Bipartisan group in Congress seeks override of CFPB’s new payday lending rule

In early October of this year, the Consumer Financial Protection Bureau finalized its payday loan rule. In a press release, the agency described the rule's benefits this way:

The CFPB rule aims to stop debt traps by putting in place strong ability-to-repay protections. These protections apply to loans that require consumers to repay all or most of the debt at once. Under the new rule, lenders must conduct a “full-payment test” to determine upfront that borrowers can afford to repay their loans without re-borrowing. For certain short-term loans, lenders can skip the full-payment test if they offer a “principal-payoff option” that allows borrowers to pay off the debt more gradually. The rule requires lenders to use credit reporting systems registered by the Bureau to report and obtain information on certain loans covered by the proposal. The rule allows less risky loan options, including certain loans typically offered by community banks and credit unions, to forgo the full-payment test. The new rule also includes a “debit attempt cutoff” for any short-term loan, balloon-payment loan, or longer-term loan with an annual percentage rate higher than 36 percent that includes authorization for the lender to access the borrower’s checking or prepaid account. [The specific requirements of the rule are set out after the jump.]

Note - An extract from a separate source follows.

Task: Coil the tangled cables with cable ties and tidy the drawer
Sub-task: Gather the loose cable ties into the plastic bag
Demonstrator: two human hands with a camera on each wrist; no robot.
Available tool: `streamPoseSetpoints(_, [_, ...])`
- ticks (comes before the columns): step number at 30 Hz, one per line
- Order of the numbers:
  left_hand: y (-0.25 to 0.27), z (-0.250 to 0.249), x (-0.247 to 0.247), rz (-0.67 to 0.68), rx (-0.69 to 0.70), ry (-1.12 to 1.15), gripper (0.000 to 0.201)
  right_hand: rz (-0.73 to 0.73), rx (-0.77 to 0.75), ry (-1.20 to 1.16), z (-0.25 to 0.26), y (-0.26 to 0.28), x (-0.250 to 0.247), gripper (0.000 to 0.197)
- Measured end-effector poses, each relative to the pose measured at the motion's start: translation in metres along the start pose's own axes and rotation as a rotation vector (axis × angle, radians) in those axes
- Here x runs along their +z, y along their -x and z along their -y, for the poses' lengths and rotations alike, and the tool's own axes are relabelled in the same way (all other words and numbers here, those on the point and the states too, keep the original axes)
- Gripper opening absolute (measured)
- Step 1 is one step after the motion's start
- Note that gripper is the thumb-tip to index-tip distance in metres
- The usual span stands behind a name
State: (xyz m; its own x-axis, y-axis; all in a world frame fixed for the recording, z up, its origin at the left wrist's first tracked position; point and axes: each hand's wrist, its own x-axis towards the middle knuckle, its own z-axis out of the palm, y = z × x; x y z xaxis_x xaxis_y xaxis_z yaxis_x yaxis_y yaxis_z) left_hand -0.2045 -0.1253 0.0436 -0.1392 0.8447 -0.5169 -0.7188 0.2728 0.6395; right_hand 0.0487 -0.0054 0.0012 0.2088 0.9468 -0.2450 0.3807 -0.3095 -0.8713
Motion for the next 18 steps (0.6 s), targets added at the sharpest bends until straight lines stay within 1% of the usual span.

Yesterday, an American Banker opinion piece entitled CFPB's rule will hurt consumers defended the payday-loan industry and called for Congress to overrule the CFPB rule. The piece's author, Drew Breakspear, is the commissioner of Florida's Office of Financial Regulation. Breakspear says the congressional override has bipartisan support. The sponsorship of the override is, in fact, bipartisan.

The specific requirements of the rule include: 

  • Full-payment test: Lenders are required to determine whether the borrower can afford the loan payments and still meet basic living expenses and major financial obligations. For payday and auto title loans that are due in one lump sum, full payment means being able to afford to pay the total loan amount, plus fees and finance charges within two weeks or a month. For longer-term loans with a balloon payment, full payment means being able to afford the payments in the month with the highest total payments on the loan. The rule also caps the number of loans that can be made in quick succession at three.
  • Principal-payoff option for certain short-term loans: Consumers may take out a short-term loan of up to $500 without the full-payment test if it is structured to allow the borrower to get out of debt more gradually. Under this option, consumers may take out one loan that meets the restrictions and pay it off in full. For those needing more time to repay, lenders may offer up to two extensions, but only if the borrower pays off at least one-third of the original principal each time. To prevent debt traps, these loans cannot be offered to borrowers with recent or outstanding short-term or balloon-payment loans. Further, lenders cannot make more than three such loans in quick succession, and they cannot make loans under this option if the consumer has already had more than six short-term loans or been in debt on short-term loans for more than 90 days over a rolling 12-month period. The principal-payoff option is not available for loans for which the lender takes an auto title as collateral.
  • Less risky loan options: Loans that pose less risk to consumers do not require the full-payment test or the principal-payoff option. This includes loans made by a lender who makes 2,500 or fewer covered short-term or balloon-payment loans per year and derives no more than 10 percent of its revenue from such loans. These are usually small personal loans made by community banks or credit unions to existing customers or members. In addition, the rule does not cover loans that generally meet the parameters of “payday alternative loans” authorized by the National Credit Union Administration. These are low-cost loans which cannot have a balloon payment with strict limitations on the number of loans that can be made over six months. The rule also excludes from coverage certain no-cost advances and advances of earned wages made under wage-advance programs offered by employers or their business partners. 
  • Debit attempt cutoff: The rule also includes a debit attempt cutoff that applies to short-term loans, balloon-payment loans, and longer-term loans with an annual percentage rate over 36 percent that includes authorization for the lender to access the borrower’s checking or prepaid account. After two straight unsuccessful attempts, the lender cannot debit the account again unless the lender gets a new authorization from the borrower. The lender must give consumers written notice before making a debit attempt at an irregular interval or amount. These protections will give consumers a chance to dispute any unauthorized or erroneous debit attempts, and to arrange to cover unanticipated payments that are due. This should mean fewer consumers being debited for payments they did not authorize or anticipate, or charged multiplying fees for returned payments and insufficient funds.